Epistasis and Hirschsprung disease
Hirschsprung disease or aganglionic megacolon is a congenital disorder characterized by absence of enteric ganglia along a variable length of the intestine [OMIM]. A nice study by Owens et al. published in Human Molecular Genetics documents epistasis in Hirschsprung disease using genome-wide SNP analysis in mice.
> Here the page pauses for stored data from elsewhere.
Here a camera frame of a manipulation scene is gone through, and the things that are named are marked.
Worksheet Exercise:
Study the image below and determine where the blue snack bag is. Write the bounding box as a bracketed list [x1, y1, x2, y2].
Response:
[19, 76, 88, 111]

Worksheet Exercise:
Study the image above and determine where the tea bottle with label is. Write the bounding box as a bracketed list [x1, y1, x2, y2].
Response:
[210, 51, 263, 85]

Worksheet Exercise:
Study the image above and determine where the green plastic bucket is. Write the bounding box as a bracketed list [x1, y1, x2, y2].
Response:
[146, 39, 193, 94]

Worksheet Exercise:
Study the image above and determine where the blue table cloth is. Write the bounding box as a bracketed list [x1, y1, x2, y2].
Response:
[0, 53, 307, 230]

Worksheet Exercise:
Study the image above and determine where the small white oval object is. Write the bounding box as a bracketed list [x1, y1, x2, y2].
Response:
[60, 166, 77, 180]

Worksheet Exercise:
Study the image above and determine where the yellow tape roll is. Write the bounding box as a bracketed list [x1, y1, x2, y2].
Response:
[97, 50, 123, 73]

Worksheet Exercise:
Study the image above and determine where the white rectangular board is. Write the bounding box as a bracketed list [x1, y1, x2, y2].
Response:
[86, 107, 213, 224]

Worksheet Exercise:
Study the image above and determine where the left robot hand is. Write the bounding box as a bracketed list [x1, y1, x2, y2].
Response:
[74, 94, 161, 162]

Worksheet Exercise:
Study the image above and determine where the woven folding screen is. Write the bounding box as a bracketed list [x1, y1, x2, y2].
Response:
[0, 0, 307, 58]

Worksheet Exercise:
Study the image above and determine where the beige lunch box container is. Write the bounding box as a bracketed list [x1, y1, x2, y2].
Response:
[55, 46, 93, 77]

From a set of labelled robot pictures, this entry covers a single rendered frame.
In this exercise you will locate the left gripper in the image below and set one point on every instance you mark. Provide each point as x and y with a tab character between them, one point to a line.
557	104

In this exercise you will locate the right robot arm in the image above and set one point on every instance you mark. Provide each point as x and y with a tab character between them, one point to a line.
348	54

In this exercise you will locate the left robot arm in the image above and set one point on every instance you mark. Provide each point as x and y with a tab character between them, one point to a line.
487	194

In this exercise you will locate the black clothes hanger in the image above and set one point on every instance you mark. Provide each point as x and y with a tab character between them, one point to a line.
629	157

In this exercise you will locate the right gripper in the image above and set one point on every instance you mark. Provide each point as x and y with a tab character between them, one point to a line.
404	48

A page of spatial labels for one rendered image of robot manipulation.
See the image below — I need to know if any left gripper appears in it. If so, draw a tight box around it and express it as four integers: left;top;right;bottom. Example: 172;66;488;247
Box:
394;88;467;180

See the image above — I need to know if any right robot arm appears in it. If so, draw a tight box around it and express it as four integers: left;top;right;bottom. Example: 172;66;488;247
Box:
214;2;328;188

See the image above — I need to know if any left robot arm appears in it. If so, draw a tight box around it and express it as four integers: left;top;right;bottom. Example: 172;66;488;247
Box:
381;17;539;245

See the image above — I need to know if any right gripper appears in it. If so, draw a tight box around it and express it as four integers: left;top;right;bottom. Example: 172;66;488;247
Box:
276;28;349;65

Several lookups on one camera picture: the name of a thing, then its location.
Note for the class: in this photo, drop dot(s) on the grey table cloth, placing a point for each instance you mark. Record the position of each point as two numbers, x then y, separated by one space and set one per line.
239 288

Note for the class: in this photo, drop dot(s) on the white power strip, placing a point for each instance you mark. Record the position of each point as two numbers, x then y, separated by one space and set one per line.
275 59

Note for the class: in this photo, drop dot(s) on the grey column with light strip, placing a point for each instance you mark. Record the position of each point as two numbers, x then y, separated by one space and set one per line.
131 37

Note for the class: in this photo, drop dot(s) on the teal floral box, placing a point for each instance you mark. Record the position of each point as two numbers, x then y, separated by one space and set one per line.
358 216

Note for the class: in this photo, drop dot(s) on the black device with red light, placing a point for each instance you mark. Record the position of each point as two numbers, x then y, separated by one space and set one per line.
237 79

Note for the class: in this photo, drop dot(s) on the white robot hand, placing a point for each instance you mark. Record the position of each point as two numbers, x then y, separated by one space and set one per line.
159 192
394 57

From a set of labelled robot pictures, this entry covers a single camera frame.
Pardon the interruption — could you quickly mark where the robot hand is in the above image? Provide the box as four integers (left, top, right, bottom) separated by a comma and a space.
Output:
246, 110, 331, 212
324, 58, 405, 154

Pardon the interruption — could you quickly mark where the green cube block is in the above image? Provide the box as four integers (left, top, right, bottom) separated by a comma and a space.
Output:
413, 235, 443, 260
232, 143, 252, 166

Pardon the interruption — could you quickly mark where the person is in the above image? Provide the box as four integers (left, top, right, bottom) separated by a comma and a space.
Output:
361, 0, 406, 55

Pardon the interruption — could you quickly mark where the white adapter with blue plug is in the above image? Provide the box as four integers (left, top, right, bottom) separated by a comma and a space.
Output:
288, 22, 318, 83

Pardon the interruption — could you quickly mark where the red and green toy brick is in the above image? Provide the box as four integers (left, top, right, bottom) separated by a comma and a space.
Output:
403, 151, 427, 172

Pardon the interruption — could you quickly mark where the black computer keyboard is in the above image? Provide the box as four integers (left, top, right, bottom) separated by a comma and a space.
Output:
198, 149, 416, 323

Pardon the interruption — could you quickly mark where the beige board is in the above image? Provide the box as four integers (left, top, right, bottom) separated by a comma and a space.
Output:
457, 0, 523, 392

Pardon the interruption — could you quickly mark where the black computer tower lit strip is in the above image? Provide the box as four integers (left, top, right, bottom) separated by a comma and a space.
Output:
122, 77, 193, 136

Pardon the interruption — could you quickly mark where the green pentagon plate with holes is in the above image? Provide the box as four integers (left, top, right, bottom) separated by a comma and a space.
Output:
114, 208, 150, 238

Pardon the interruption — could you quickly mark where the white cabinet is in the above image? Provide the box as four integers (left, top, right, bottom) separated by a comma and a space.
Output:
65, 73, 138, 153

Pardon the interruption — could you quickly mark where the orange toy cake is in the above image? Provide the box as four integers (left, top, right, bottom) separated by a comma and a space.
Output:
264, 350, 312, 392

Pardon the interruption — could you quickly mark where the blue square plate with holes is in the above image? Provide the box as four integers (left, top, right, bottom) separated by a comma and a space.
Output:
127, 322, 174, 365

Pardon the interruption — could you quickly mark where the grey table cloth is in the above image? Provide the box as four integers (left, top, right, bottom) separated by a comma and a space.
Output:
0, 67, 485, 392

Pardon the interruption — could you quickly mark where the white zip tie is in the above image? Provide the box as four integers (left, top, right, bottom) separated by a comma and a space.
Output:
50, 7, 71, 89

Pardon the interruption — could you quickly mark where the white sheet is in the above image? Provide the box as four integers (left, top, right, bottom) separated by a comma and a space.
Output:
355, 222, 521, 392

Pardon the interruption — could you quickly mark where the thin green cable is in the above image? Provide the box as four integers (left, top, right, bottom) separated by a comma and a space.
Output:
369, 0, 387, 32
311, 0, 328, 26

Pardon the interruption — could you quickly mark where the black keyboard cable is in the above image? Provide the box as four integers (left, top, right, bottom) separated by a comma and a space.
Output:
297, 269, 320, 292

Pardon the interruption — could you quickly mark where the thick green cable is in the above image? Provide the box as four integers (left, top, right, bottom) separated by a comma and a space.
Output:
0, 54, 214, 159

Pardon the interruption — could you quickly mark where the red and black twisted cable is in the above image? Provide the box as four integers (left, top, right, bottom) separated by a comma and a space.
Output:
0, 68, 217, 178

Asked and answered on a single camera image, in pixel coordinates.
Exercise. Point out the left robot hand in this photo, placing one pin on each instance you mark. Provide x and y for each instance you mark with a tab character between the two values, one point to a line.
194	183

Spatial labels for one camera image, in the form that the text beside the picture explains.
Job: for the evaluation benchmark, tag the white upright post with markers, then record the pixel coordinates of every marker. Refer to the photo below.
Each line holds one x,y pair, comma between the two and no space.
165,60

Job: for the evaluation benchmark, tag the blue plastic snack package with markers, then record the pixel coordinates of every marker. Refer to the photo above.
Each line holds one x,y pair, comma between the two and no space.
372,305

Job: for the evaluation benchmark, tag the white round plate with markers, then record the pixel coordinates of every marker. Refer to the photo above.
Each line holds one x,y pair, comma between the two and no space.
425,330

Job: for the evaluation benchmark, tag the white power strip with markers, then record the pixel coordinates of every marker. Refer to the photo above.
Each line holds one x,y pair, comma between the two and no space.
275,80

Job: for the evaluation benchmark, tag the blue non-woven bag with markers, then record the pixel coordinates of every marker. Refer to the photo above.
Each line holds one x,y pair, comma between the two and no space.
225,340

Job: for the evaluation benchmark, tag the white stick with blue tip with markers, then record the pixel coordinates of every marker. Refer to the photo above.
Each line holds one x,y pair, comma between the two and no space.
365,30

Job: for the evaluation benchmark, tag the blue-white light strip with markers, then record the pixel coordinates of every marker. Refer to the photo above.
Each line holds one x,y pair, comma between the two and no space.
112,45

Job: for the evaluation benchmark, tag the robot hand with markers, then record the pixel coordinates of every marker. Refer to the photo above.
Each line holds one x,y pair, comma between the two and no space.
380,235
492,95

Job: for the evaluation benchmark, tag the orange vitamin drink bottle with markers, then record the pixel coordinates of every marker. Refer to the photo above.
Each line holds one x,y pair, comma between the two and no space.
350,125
Owens SE, Broman KW, Wiltshire T, Elmore JB, Bradley KM, Smith JR, Southard-Smith EM. Genome-wide Linkage Identifies Novel Modifier Loci of Aganglionosis in the Sox10Dom Model of Hirschsprung Disease. Hum Mol Genet. 2005 Apr 20 [PubMed]
Abstract:
Hirschsprung disease (HSCR) is a complex disorder that exhibits incomplete penetrance and variable expressivity due to interactions among multiple susceptibility genes. Studies in HSCR families have identified RET-dependent modifiers for short-segment HSCR (S-HSCR), but epistatic effects in long-segment (L-HSCR) and syndromic cases have not been fully explained. SOX10 mutations contribute to syndromic HSCR cases and Sox10 alleles in mice exhibit aganglionosis and pigmentary anomalies typical of a subset of HSCR patients categorized as Waardenburg-Shah Syndrome (WS4, OMIM 277580). Sox10 mutant alleles in mice exhibit strain dependent variation in penetrance and expressivity of aganglionic megacolon analogous to the variation observed in patients with aganglionosis. In this study we focused on enteric ganglia deficits in Sox10(Dom) mice and defined aganglionosis as a quantitative trait in Sox10(Dom) intercross progeny to investigate the contribution of strain background to variation in enteric nervous system deficits. We observe that the phenotype of Sox10(Dom/+) mutants ranges over a continuum from severe aganglionosis to no detectable phenotype in the gut. To systematically identify genes that modulate Sox10-dependent aganglionosis we performed a SNP-based genome scan in Sox10(Dom/+) F1 intercross progeny. Our analysis reveals modifier loci on mouse chromosomes 3, 5, 8, 11 and 14 with distinct effects on penetrance and severity of aganglionosis. Three of these loci on chromosomes 3, 8, and 11 do not coincide with previously known aganglionosis susceptibility genes or modifier loci and offer new avenues for elucidating the genetic network that modulates this complex neurocristopathy.